Lors d'une soirée sensuelle à Sydney, Paris Paloma monte sur scène au City Recital Hall dans le cadre du Sydney Festival, apportant avec elle non seulement une setlist mais aussi un sens soigneusement cultivé de l'expérience collective. Dès le début de sa carrière, Paloma s'est déjà positionnée comme l'une des nouvelles voix les plus distinctives de la pop contemporaine, où les intentions féministes et la franchise émotionnelle occupent une place centrale plutôt que de simples décorations.

Son premier album cacophonie a dépassé le milliard d'écoutes, un nombre remarquable qui reflète à quel point sa musique a trouvé un écho au-delà des sentiers traditionnels de l'industrie. Au cœur de cet impact se trouve « Labour » de 2023, une chanson qui est rapidement passée du statut de rédemption à celui de cri de ralliement, amplifiant les conversations sur le travail domestique non rémunéré, l'autonomie corporelle et les inégalités systémiques. Sa portée, des plateformes de streaming aux mouvements sociaux, en est venue à définir l'identité publique de Paloma.

Cette trajectoire s'est poursuivie avec son récent single “Good Boy” avec Emma Thompson, qui a attiré l'attention sur la masculinité et les coûts associés à la recherche de validation au sein de structures préjudiciables à toutes les personnes impliquées.

Paloma est soutenue ce soir par emeree, qui ouvre la soirée avec un set ancré dans les grooves Motown et la fusion R&B contemporaine. Accompagnée de deux choristes, la performance d'Emeree est visuellement complétée par des tenues coordonnées inspirées des années 1960, complétant la chaleur et l'élégance de la musique et donnant un ton sûr et accueillant pour la nuit à venir.
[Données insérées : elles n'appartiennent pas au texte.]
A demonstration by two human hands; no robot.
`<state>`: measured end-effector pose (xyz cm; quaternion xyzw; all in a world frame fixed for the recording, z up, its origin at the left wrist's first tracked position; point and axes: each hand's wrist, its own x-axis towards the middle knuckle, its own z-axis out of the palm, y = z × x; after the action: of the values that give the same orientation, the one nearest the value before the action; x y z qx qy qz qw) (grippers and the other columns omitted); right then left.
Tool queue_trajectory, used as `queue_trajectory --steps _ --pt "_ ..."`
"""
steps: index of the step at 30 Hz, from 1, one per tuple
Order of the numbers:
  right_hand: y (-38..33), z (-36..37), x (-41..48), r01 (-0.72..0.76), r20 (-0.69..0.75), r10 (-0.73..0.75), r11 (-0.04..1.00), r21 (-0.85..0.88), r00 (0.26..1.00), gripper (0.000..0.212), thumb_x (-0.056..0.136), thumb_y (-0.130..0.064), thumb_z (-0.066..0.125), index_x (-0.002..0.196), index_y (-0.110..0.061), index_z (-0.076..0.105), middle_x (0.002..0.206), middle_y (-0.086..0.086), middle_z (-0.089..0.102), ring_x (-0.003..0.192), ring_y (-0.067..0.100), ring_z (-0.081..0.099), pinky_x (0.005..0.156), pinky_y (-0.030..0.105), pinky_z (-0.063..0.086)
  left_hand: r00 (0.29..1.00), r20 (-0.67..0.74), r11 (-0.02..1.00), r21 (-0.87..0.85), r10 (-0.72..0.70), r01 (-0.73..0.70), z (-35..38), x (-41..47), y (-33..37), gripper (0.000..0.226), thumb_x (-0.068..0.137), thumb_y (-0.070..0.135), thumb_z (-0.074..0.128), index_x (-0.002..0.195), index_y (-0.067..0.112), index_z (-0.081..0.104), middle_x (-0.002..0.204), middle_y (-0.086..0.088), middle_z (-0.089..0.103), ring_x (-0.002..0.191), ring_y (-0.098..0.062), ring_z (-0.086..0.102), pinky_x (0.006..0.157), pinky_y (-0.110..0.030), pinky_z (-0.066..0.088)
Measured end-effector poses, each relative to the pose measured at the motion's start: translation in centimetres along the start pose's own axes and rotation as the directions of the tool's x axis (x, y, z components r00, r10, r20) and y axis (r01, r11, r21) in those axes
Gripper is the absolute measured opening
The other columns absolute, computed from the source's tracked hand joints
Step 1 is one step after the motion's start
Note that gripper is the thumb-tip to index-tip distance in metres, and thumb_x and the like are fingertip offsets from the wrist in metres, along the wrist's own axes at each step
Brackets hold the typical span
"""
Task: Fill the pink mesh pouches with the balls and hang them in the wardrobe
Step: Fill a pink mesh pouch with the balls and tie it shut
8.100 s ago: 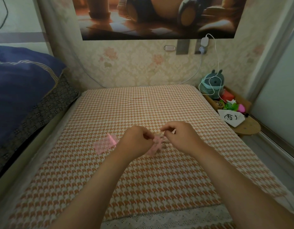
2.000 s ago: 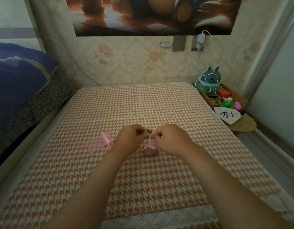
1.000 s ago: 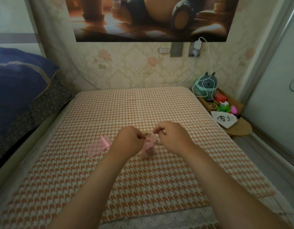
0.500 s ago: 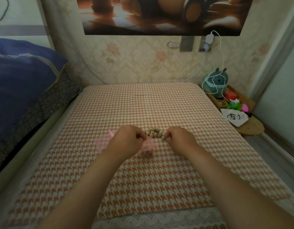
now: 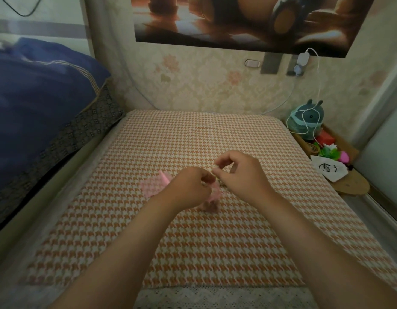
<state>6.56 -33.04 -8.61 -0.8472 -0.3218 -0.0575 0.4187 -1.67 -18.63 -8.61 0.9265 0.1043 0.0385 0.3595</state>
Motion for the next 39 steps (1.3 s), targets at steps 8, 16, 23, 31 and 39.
queue_trajectory --steps 8,16,23,31,39 --pt "-0.2 0.4 -1.5 0.152 0.149 -0.121 0.964 -0.220 0.981 0.010 0.091 -0.041 0.070 0.098 -0.036 0.074 0.089 -0.021 0.069 0.072 -0.009 0.056 0.061 0.015 0.036 1.000 0.010 1.000 -0.027 -0.004 0.004 -0.1 -0.1 -0.1 0.034 0.089 0.004 0.054 0.115 0.016 0.073 0.103 -0.004 0.073 0.091 -0.017 0.066 0.072 -0.025 0.049" --pt "1.8 0.4 -0.5 0.097 0.064 -0.085 0.972 -0.212 0.994 0.008 0.091 -0.031 0.071 0.095 -0.030 0.077 0.097 -0.016 0.067 0.077 -0.002 0.055 0.072 0.026 0.050 0.999 -0.023 0.999 -0.029 -0.025 0.024 -0.1 -0.2 -0.2 0.034 0.091 0.007 0.055 0.119 0.015 0.070 0.120 -0.001 0.070 0.108 -0.015 0.064 0.084 -0.020 0.047" --pt "4.6 0.5 -0.2 -0.080 0.119 0.133 0.924 -0.375 0.984 0.015 0.096 -0.031 0.064 0.108 -0.032 0.074 0.116 -0.011 0.066 0.105 0.014 0.063 0.086 0.036 0.053 0.998 -0.061 1.000 0.014 0.014 -0.013 -0.1 0.0 -0.3 0.028 0.094 0.012 0.056 0.117 0.015 0.071 0.123 0.002 0.067 0.109 -0.013 0.061 0.085 -0.019 0.044" --pt "6.2 2.1 -0.3 -0.062 0.182 0.177 0.860 -0.506 0.967 0.024 0.098 -0.032 0.060 0.119 -0.032 0.072 0.121 -0.005 0.064 0.104 0.020 0.065 0.079 0.032 0.050 0.997 -0.068 0.999 0.022 0.041 -0.040 0.1 0.1 -0.5 0.025 0.094 0.015 0.058 0.114 0.018 0.072 0.121 0.004 0.068 0.091 -0.007 0.060 0.079 -0.020 0.047" --pt "5.7 1.4 -0.3 -0.140 0.134 0.202 0.917 -0.374 0.970 0.015 0.094 -0.030 0.065 0.104 -0.022 0.074 0.101 -0.005 0.072 0.090 0.016 0.066 0.077 0.035 0.057 0.997 -0.051 0.997 0.033 0.065 -0.063 0.1 0.0 -0.4 0.025 0.093 0.015 0.059 0.114 0.017 0.072 0.120 0.004 0.068 0.095 -0.008 0.058 0.087 -0.023 0.048"
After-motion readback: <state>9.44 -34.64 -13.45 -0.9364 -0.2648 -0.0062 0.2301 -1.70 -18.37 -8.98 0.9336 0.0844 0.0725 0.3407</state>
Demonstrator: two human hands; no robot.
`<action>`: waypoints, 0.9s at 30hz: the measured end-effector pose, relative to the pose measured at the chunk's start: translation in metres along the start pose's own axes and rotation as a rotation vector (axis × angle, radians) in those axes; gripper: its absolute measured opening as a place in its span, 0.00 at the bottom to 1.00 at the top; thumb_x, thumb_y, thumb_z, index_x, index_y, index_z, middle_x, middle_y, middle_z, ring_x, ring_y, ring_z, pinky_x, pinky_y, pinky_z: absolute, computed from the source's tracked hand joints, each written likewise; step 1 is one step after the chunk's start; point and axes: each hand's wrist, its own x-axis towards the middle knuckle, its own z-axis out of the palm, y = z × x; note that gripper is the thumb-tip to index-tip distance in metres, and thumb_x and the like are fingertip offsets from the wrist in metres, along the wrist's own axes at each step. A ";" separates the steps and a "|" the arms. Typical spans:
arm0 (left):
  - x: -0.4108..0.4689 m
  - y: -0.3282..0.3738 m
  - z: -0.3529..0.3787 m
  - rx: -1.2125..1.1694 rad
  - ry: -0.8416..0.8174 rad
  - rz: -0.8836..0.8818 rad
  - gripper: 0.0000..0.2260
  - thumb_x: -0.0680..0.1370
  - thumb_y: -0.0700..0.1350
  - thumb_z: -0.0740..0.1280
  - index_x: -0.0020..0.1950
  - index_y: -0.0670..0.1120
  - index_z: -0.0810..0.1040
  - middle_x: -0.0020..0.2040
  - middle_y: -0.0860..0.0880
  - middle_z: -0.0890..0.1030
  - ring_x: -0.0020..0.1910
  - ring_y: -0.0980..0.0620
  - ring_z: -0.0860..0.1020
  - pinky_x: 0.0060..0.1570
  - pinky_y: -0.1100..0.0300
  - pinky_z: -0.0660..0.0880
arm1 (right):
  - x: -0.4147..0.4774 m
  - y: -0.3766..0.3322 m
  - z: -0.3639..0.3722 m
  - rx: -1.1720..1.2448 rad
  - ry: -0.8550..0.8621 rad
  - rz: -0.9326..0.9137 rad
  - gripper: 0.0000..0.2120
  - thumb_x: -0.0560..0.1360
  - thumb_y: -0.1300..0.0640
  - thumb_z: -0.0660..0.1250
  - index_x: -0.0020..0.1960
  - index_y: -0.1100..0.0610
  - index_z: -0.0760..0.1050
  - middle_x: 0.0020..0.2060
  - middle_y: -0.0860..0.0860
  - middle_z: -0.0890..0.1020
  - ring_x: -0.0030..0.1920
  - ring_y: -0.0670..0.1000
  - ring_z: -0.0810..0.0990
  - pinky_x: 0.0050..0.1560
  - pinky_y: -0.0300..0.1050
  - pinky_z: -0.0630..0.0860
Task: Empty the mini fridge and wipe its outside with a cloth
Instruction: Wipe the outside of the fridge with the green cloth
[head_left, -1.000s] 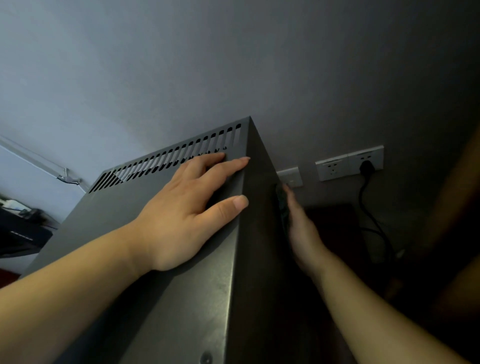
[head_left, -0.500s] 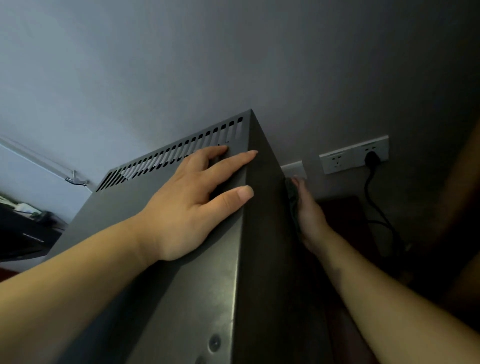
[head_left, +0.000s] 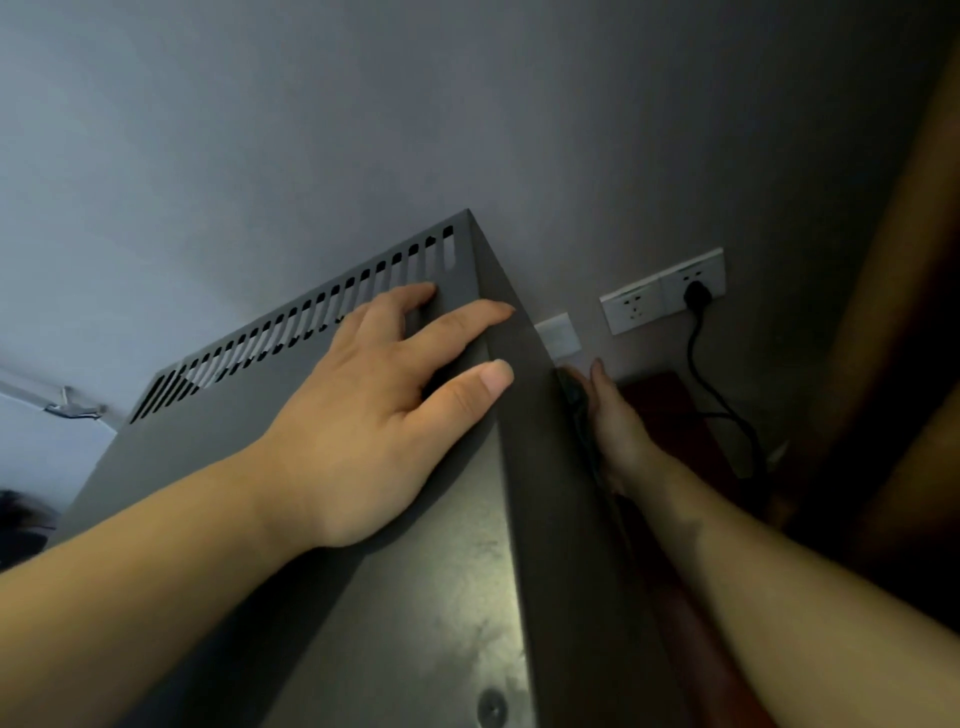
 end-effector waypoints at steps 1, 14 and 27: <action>0.000 0.000 0.000 -0.003 0.001 0.002 0.25 0.73 0.74 0.48 0.70 0.79 0.57 0.77 0.61 0.55 0.78 0.58 0.51 0.76 0.50 0.54 | -0.001 0.017 -0.010 0.012 0.043 0.000 0.43 0.60 0.15 0.60 0.70 0.35 0.72 0.74 0.44 0.71 0.74 0.51 0.68 0.78 0.60 0.54; 0.000 0.000 0.002 -0.034 0.027 0.002 0.25 0.71 0.74 0.48 0.69 0.79 0.58 0.76 0.63 0.56 0.78 0.61 0.51 0.73 0.56 0.54 | 0.008 0.000 0.000 0.055 0.062 0.032 0.44 0.60 0.15 0.59 0.68 0.37 0.75 0.72 0.47 0.74 0.72 0.54 0.71 0.77 0.60 0.56; 0.001 -0.002 0.002 -0.050 0.052 0.009 0.24 0.72 0.73 0.50 0.69 0.79 0.61 0.75 0.61 0.59 0.77 0.61 0.54 0.74 0.53 0.55 | -0.156 0.048 -0.008 -0.031 0.314 0.234 0.23 0.83 0.40 0.55 0.70 0.51 0.74 0.61 0.52 0.78 0.58 0.52 0.74 0.65 0.45 0.66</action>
La clarté politique de l'écriture de Paloma se reflète dans sa présence sur scène. Au cours de la deuxième chanson du set, elle accepte un drapeau de la fierté d'un membre du public avant de s'adresser directement à la foule, parlant du patriarcat et citant le titre d'un essai de Rebecca Shaw : Je savais qu'un jour je devrais voir des hommes puissants brûler le monde – je ne m'attendais pas à ce qu'ils soient aussi perdants.. Ce moment n’agit pas comme une provocation, mais comme un contexte qui inscrit la performance dans les mêmes conversations culturelles que sa musique engage déjà.

En live, les spectacles de Paloma fonctionnent autant comme des espaces communautaires que comme des performances. Avant le spectacle du Festival de Sydney, elle a utilisé son Instagram pour donner à ses fans des instructions claires sur la façon de s'habiller pour la soirée, suggérant des tenues inspirées des fées marraines, des looks « tout le monde » et l'utilisation de rubans rouges. Bien qu'il n'y ait pas eu d'échange de livres formel avant le spectacle de Sydney, les fans sont arrivés tôt pour échanger des napperons au crochet faits à la main, des petits cadeaux et des messages manuscrits, poursuivant ainsi la culture du partage qui est devenue une caractéristique déterminante de leurs performances live.

Souvent comparée à Florence + The Machine ou citée comme une pierre de touche pour une nouvelle génération d’auditeurs de Kate Bush, Paloma défie la filiation facile. Ce qui est clair, cependant, c'est leur capacité à mettre leurs croyances en pratique et à créer des environnements live qui reflètent les valeurs exprimées dans leurs chansons, où musique, communauté et intentions partagées sont inextricablement liées.


Paloma a encore un spectacle à Sydney et se rendra ensuite à Brisbane, Melbourne, Adélaïde et Freemantle, billets ICI.